- _Problem requirements_
Start to finish, print the data below exactly, without the images.

Segment Start: Recorded information

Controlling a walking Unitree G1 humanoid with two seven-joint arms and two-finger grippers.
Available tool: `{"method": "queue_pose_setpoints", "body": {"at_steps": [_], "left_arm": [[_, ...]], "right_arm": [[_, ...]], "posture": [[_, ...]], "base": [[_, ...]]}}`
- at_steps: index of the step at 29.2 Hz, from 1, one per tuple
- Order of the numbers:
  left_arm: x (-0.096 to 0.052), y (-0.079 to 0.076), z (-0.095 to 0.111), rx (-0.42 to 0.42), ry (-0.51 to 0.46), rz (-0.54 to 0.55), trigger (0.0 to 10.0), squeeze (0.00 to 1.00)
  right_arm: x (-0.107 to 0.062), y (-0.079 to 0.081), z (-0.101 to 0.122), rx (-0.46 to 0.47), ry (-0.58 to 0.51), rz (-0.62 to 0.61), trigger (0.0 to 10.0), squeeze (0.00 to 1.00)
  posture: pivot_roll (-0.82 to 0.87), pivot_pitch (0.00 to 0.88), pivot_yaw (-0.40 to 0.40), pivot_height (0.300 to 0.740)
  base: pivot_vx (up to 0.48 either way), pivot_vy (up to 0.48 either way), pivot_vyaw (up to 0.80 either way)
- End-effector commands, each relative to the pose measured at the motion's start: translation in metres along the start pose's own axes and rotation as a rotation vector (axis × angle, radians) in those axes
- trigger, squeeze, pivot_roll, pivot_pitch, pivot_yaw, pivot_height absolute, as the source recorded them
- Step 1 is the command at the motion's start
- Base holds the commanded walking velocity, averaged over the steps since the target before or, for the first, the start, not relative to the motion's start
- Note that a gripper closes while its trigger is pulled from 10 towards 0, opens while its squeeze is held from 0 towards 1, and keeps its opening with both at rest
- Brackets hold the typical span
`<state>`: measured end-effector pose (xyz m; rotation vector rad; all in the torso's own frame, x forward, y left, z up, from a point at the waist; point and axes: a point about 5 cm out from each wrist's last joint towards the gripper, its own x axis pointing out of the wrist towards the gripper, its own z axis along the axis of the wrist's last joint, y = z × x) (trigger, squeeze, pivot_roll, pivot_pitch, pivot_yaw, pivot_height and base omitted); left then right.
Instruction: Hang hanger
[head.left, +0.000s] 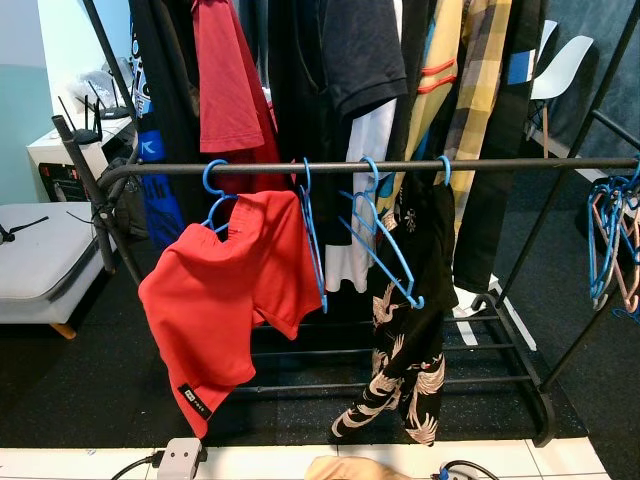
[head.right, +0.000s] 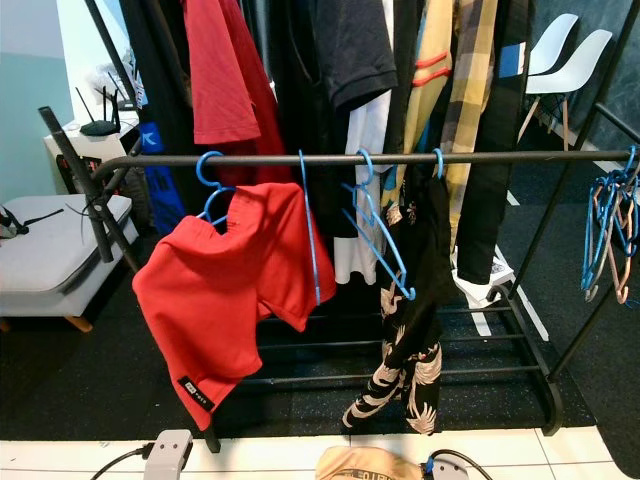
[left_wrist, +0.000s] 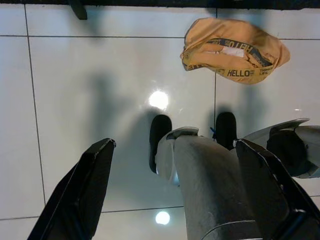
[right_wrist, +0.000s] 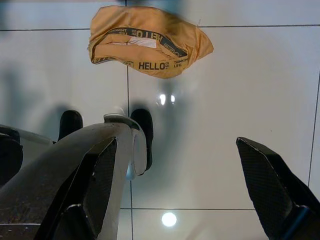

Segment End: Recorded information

- _Task output_
Controlling a walking Unitree G1 humanoid with two seven-joint arms and two-finger grippers.
Available tool: `{"method": "queue_pose_setpoints", "body": {"at_steps": [_], "left_arm": [[_, ...]], "right_arm": [[_, ...]], "posture": [[_, ...]], "base": [[_, ...]]}}`
- at_steps: index of the step at 29.2 Hz, from 1, one per tuple
- Order of the numbers:
  left_arm: x (-0.096 to 0.052), y (-0.079 to 0.076), z (-0.095 to 0.111), rx (-0.42 to 0.42), ry (-0.51 to 0.46), rz (-0.54 to 0.55), trigger (0.0 to 10.0), squeeze (0.00 to 1.00)
  right_arm: x (-0.107 to 0.062), y (-0.079 to 0.081), z (-0.101 to 0.122), rx (-0.46 to 0.47), ry (-0.58 to 0.51), rz (-0.62 to 0.61), trigger (0.0 to 10.0), squeeze (0.00 to 1.00)
  posture: pivot_roll (-0.82 to 0.87), pivot_pitch (0.00 to 0.88), pivot_yaw (-0.40 to 0.40), pivot_height (0.300 to 0.740)
  base: pivot_vx (up to 0.48 either way), pivot_vy (up to 0.48 either way), pivot_vyaw (up to 0.80 either way)
- End-effector commands, each relative to the pose measured at the motion's start: translation in metres along the start pose's own axes and rotation as a rotation vector (axis × angle, radians) in those axes
- trigger, squeeze, pivot_roll, pivot_pitch, pivot_yaw, pivot_height absolute, as the source recorded them
- Step 1 is the command at the motion's start
- Base holds the commanded walking velocity, averaged over the steps since the target before or, for the first, the start, not relative to the motion's start
- Note that a gripper closes while its trigger is pulled from 10 towards 0, opens while its squeeze is held from 0 towards 1, and keeps its opening with both at rest
- Brackets hold the typical span
`<state>`: measured end-effector pose (xyz m; rotation vector rad; all in the torso's own frame, x forward, y left, z up, from a point at the waist; point and axes: a point about 5 cm out from each wrist's last joint towards the gripper, its own x axis pointing out of the wrist towards the gripper, its own z axis along the axis of the wrist's last joint, y = z × x) (trigger, squeeze, pivot_roll, pivot_pitch, pivot_yaw, pivot_height and base omitted); left then right.
Instruction: Hang hanger
[head.left, +0.000s] 
[head.right, +0.000s] 
[left_wrist, +0.000s] 
[right_wrist, +0.000s] 

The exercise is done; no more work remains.